**EXERCISE OBJECTIVE**
When you reach the line that contains "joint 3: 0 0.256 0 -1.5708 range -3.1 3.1" in the data below, start reproducing lines exactly, and stop after the line that contains "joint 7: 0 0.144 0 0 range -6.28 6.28".

**LISTED RECORDS**
★ ★ ★ ★

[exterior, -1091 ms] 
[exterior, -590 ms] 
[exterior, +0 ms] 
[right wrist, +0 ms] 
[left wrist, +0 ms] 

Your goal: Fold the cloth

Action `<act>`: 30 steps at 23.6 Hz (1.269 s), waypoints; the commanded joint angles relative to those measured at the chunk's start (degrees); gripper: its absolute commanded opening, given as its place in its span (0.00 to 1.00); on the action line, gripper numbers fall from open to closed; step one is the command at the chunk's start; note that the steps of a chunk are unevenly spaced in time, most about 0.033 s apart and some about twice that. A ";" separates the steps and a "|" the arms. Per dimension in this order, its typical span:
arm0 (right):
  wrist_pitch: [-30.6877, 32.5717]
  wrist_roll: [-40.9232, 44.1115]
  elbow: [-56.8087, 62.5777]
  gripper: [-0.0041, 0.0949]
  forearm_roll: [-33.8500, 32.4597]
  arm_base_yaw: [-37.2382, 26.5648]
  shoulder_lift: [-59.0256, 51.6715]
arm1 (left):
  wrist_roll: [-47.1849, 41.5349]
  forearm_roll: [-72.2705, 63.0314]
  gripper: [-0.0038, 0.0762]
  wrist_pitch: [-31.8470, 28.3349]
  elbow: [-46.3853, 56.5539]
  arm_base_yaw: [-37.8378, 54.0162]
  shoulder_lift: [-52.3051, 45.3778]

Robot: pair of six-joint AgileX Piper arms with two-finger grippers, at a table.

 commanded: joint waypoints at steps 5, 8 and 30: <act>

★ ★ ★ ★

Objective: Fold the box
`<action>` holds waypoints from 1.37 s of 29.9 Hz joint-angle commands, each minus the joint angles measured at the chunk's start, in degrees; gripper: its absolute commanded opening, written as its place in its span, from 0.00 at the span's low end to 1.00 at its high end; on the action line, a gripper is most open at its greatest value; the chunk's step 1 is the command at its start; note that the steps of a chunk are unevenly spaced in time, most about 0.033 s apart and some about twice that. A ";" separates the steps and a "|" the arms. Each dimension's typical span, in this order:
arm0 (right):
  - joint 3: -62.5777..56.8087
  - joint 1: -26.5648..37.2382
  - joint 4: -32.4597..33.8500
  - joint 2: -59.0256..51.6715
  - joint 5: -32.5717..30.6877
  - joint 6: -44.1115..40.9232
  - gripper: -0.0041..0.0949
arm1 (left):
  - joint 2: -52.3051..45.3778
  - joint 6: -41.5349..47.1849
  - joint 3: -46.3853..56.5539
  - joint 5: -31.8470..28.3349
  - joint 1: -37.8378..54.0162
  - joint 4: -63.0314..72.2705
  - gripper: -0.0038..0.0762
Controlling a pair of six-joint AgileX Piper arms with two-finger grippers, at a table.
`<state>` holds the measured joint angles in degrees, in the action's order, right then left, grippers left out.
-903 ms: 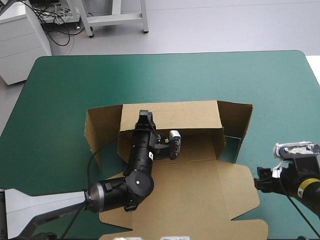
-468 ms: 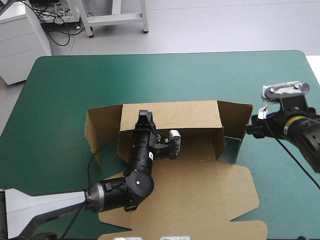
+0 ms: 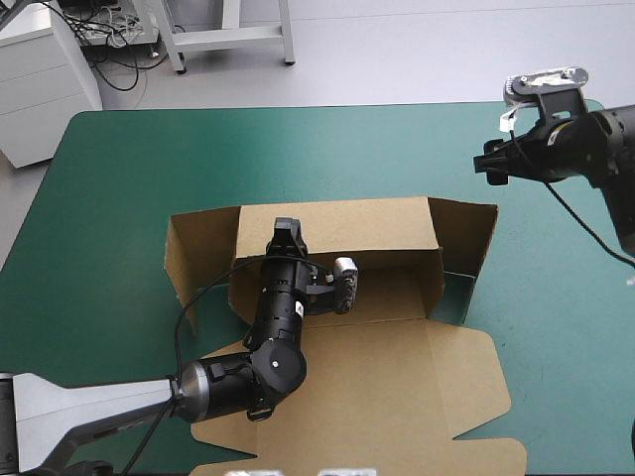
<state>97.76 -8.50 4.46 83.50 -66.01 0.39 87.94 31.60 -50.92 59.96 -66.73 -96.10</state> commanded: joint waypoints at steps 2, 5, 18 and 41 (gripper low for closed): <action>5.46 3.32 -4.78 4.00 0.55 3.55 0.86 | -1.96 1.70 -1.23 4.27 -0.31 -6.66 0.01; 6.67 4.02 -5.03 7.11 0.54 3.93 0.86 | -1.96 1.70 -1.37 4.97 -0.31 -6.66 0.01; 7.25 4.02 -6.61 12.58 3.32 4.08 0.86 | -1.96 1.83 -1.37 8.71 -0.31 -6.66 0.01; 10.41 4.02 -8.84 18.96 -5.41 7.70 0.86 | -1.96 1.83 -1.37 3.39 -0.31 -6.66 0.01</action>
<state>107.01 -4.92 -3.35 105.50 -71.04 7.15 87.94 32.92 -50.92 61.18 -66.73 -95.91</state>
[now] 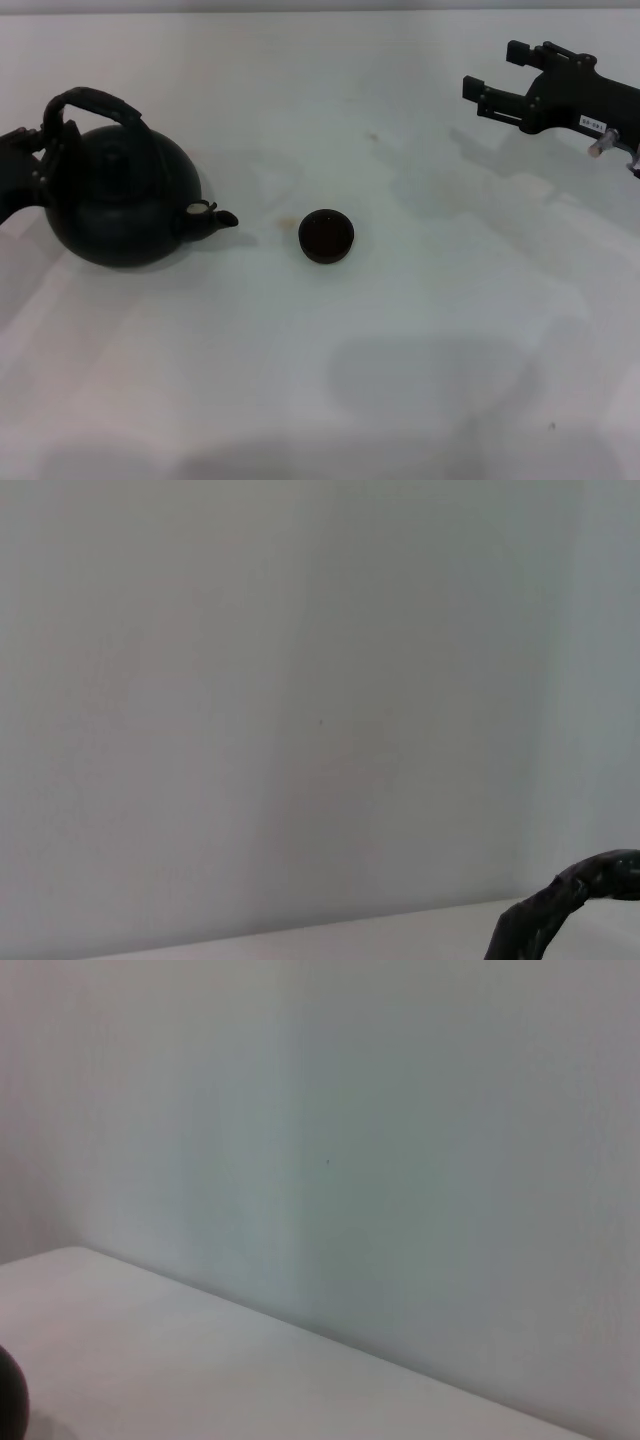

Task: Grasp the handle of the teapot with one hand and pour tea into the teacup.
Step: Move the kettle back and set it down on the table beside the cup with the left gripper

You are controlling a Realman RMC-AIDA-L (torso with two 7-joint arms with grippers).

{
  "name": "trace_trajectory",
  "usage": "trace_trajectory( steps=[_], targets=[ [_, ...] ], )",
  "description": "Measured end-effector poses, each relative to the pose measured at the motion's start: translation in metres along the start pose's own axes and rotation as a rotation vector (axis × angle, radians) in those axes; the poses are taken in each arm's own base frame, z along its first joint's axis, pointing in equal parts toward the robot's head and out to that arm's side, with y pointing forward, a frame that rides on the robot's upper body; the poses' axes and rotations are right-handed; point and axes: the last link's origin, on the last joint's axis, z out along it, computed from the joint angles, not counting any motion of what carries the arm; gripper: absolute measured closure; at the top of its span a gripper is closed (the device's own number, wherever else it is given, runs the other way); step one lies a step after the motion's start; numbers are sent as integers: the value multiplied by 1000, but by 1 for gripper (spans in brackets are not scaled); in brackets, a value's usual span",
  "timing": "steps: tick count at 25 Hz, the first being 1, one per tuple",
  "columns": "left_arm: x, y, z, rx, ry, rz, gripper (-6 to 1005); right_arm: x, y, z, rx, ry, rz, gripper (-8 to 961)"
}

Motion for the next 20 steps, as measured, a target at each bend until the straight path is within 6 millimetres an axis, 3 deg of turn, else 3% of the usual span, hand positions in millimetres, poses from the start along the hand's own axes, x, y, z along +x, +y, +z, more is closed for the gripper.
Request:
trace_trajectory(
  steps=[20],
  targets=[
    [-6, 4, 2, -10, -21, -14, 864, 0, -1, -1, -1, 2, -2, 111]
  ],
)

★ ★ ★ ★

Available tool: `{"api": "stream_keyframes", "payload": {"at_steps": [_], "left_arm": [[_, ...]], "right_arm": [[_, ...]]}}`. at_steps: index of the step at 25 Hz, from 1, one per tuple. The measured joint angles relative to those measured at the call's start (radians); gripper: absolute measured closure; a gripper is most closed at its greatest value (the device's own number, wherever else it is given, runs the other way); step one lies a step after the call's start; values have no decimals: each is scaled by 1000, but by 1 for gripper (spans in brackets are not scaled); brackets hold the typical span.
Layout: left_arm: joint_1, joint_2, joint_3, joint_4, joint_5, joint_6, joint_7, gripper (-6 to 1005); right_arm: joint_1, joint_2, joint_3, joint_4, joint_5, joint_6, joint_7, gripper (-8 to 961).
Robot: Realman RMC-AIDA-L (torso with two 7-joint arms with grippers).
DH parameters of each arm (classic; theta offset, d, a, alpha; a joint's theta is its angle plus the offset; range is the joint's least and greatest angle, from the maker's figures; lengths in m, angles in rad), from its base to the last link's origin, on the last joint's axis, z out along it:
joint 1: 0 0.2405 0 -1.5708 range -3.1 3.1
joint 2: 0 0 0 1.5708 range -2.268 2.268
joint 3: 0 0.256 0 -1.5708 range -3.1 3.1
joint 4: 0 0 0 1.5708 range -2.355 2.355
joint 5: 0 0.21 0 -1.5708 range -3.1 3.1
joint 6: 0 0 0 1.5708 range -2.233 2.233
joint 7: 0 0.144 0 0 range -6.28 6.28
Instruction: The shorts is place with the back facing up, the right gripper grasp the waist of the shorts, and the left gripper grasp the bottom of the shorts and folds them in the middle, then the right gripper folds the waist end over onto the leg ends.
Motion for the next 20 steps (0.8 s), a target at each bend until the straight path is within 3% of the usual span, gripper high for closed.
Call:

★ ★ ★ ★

**EXERCISE SOLUTION**
joint 3: 0 0.256 0 -1.5708 range -3.1 3.1
joint 4: 0 0 0 1.5708 range -2.355 2.355
joint 5: 0 0.21 0 -1.5708 range -3.1 3.1
joint 6: 0 0 0 1.5708 range -2.233 2.233
joint 7: 0 0.144 0 0 range -6.28 6.28

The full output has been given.